[Start of Attachment]
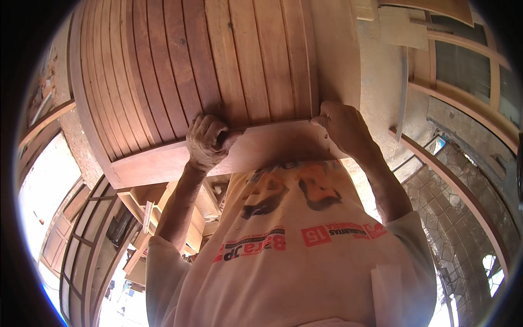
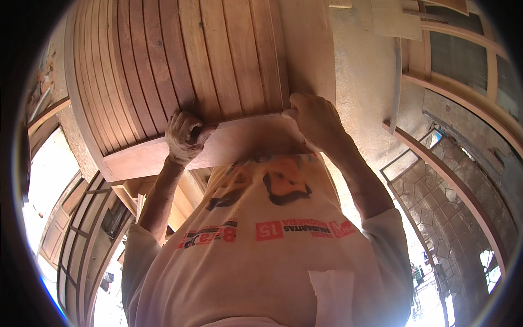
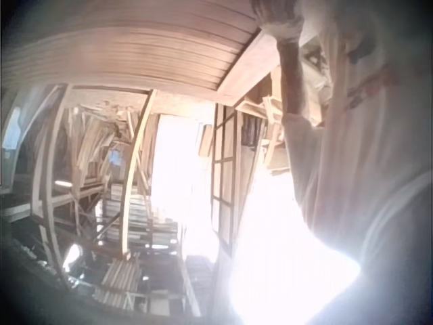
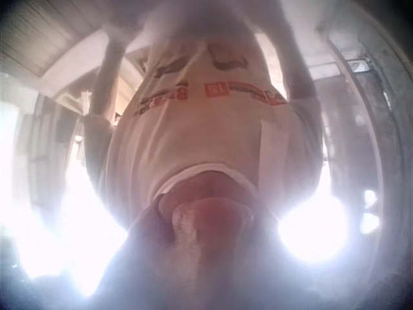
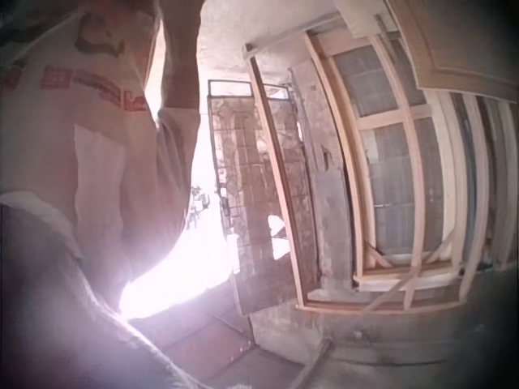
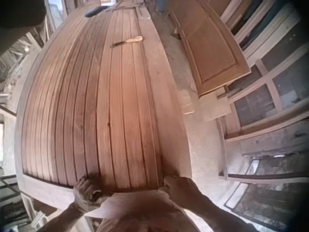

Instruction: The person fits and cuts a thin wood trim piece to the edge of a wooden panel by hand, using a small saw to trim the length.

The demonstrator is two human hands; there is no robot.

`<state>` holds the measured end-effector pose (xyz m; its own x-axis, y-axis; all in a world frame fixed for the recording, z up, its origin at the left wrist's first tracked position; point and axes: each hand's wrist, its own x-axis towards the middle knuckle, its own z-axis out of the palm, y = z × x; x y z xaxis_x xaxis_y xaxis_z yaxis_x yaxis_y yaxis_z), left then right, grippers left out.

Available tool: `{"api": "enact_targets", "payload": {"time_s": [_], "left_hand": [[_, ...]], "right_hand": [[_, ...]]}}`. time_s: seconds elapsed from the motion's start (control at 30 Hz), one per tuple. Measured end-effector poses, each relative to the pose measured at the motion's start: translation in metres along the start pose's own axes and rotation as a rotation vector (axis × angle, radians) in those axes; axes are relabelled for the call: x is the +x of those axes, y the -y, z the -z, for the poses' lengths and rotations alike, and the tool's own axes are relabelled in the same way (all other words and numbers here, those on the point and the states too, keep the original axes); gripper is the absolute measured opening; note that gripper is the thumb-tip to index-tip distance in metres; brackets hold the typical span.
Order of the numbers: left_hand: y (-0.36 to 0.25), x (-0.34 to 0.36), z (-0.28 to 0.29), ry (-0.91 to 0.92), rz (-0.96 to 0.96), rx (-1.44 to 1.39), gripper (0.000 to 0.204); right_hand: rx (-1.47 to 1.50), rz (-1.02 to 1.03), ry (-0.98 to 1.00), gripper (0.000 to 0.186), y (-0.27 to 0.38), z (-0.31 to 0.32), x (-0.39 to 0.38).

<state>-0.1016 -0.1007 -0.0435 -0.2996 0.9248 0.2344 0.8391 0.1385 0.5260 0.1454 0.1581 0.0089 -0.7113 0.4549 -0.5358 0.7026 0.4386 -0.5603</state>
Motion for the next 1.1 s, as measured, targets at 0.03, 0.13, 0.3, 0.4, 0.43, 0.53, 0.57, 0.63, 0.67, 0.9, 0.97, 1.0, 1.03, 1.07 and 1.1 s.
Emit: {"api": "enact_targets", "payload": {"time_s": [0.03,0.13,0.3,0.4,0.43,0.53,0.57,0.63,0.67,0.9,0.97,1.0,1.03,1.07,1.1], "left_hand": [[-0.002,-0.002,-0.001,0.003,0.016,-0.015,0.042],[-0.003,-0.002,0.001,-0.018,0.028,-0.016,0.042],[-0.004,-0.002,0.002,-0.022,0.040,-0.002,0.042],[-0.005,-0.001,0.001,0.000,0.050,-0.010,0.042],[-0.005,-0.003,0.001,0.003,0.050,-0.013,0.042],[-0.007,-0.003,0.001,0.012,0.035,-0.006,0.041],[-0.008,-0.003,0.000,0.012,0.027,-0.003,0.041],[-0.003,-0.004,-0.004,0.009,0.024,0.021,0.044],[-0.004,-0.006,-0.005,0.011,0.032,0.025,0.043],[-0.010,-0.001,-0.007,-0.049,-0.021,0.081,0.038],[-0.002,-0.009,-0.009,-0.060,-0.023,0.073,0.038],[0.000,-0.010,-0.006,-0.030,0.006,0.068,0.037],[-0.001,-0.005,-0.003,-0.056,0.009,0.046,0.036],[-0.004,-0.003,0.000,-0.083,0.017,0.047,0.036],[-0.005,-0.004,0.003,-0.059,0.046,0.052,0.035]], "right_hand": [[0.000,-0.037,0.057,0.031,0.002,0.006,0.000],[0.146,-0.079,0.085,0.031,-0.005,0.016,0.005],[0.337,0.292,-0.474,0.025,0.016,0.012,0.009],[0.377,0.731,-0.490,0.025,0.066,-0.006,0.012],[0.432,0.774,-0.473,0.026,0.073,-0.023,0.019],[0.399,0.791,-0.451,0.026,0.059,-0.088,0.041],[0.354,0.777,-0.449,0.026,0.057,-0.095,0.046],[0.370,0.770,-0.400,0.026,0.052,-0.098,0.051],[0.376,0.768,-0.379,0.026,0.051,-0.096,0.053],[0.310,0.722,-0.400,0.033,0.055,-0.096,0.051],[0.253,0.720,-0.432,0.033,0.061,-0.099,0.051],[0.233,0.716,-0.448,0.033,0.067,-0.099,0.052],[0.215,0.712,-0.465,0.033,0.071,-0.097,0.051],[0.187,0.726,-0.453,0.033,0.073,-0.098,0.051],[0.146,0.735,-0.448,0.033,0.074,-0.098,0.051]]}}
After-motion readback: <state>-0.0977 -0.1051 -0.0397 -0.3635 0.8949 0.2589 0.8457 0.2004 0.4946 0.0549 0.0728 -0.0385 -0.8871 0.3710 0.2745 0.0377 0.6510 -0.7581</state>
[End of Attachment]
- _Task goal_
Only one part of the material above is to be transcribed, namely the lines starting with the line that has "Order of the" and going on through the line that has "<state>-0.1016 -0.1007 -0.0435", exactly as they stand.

- _Solution_
Order of the numbers: left_hand: y (-0.36 to 0.25), x (-0.34 to 0.36), z (-0.28 to 0.29), ry (-0.91 to 0.92), rz (-0.96 to 0.96), rx (-1.44 to 1.39), gripper (0.000 to 0.204); right_hand: rx (-1.47 to 1.50), rz (-1.02 to 1.03), ry (-0.98 to 1.00), gripper (0.000 to 0.186), y (-0.27 to 0.38), z (-0.31 to 0.32), x (-0.39 to 0.38).

<state>-0.1016 -0.1007 -0.0435 -0.2996 0.9248 0.2344 0.8391 0.1385 0.5260 0.1454 0.1581 0.0089 -0.7113 0.4549 -0.5358 0.7026 0.4386 -0.5603</state>

Nothing more remains for this exercise.